## Exercise description
For each line below, print it again exactly as shown.

## Dataset extract

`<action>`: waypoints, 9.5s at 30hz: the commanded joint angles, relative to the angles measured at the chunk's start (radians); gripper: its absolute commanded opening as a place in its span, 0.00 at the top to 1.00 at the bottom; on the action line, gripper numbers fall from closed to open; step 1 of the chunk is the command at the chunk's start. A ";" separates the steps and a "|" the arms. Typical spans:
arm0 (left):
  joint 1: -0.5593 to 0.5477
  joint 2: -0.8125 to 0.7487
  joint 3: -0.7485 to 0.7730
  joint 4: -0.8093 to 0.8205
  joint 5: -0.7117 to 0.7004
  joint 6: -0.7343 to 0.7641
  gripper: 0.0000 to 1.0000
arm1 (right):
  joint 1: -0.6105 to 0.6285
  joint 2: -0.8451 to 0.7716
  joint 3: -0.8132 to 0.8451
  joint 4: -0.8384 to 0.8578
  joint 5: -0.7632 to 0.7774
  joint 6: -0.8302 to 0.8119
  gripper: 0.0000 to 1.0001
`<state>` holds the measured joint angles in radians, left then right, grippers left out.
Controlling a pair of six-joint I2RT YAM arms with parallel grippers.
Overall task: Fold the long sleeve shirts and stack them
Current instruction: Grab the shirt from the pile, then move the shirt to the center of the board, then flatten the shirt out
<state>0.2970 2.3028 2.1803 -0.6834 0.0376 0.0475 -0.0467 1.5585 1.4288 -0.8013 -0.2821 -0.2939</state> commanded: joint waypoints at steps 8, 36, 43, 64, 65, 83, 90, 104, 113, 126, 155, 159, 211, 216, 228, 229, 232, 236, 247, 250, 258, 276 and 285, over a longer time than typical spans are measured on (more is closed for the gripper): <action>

## Response area
`<action>`: waypoints, 9.5s at 30hz: the commanded joint angles, relative to the angles measured at the chunk's start (radians); gripper: its absolute commanded opening as a place in its span, 0.00 at the top to 1.00 at the bottom; on the action line, gripper numbers fall from closed to open; step 1 of the chunk is the command at the chunk's start. A ";" separates the steps and a "|" the arms. Typical spans:
arm0 (left):
  joint 1: -0.5593 to 0.5477
  joint 2: -0.8125 to 0.7487
  joint 3: -0.7485 to 0.7730
  joint 4: -0.8093 to 0.8205
  joint 5: -0.7117 to 0.7004
  joint 6: -0.7343 to 0.7641
  gripper: 0.0000 to 1.0000
arm1 (right):
  joint 1: -0.6105 to 0.6285
  joint 2: -0.8451 to 0.7716
  joint 3: -0.8132 to 0.8451
  joint 4: -0.8384 to 0.8578
  joint 5: -0.7632 to 0.7774
  joint 6: -0.8302 to 0.8119
  gripper: 0.0000 to 1.0001
`<state>` holds the measured joint angles in radians, left then right, grippers left out.
Controlling a pair of six-joint I2RT YAM arms with parallel grippers.
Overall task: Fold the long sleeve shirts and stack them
Current instruction: Grab the shirt from the pile, then move the shirt to the center of the board, then flatten the shirt out
<state>0.2970 2.3028 2.1803 -0.6834 0.0376 0.0475 -0.0467 1.5585 1.4288 -0.8013 -0.2821 -0.2939</state> commanded: joint waypoints at steps 8, 36, 43, 64, 65, 83, 90, 104, 113, 126, 155, 159, 211, 216, 228, 229, 232, 236, 247, 250, 258, 276 and 285, over a longer time than typical spans are measured on (more is closed for the gripper): <action>

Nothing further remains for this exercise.